Look through the data below for the string "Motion", and copy every line where it turns up.
START Data block
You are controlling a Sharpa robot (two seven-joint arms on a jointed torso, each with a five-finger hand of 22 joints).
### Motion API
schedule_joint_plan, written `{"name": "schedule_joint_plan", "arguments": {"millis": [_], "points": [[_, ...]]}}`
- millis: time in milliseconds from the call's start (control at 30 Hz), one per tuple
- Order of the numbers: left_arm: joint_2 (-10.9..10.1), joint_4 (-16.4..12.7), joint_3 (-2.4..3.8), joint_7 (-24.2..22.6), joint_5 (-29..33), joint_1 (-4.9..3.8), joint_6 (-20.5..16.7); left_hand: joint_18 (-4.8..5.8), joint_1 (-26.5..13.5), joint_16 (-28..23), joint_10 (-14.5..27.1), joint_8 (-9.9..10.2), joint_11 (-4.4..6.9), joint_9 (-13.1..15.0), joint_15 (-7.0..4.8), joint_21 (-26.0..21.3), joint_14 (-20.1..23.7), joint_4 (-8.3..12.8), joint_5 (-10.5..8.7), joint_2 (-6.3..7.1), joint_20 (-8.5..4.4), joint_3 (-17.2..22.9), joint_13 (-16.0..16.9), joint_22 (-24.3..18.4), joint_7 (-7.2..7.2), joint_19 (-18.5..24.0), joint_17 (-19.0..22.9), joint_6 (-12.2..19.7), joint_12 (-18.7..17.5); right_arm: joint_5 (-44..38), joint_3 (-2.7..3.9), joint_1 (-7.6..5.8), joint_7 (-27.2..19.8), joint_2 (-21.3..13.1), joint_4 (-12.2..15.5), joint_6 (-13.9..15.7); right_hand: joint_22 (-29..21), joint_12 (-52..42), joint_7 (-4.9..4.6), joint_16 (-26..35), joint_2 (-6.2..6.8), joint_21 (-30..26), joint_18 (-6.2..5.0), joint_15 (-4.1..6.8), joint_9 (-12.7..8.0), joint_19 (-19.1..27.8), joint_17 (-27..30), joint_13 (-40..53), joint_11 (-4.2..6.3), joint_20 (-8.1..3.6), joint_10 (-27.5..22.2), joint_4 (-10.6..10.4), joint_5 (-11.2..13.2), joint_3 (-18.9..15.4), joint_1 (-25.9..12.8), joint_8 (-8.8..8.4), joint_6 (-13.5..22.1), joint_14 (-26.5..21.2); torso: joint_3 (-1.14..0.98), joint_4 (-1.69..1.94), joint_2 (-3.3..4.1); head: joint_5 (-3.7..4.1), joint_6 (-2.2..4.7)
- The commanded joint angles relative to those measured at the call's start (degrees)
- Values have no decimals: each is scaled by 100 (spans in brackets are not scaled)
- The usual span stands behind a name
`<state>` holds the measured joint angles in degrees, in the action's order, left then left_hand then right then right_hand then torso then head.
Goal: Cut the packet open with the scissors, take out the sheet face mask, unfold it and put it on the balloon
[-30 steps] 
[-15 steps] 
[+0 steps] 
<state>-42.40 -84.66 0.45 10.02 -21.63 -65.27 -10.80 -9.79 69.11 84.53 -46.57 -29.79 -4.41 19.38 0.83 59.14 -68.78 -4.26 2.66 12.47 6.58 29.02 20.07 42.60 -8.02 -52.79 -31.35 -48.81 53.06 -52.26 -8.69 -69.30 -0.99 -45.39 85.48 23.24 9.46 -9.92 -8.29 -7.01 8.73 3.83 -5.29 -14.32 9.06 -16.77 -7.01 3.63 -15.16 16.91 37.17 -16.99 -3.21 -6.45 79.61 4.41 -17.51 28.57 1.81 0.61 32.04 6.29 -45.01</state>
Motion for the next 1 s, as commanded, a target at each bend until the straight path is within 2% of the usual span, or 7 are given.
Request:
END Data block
# Finished task:
### Motion API
Motion for the next 1 s, as commanded, a target at each bend until the straight path is within 2% of the usual span, or 7 are given.

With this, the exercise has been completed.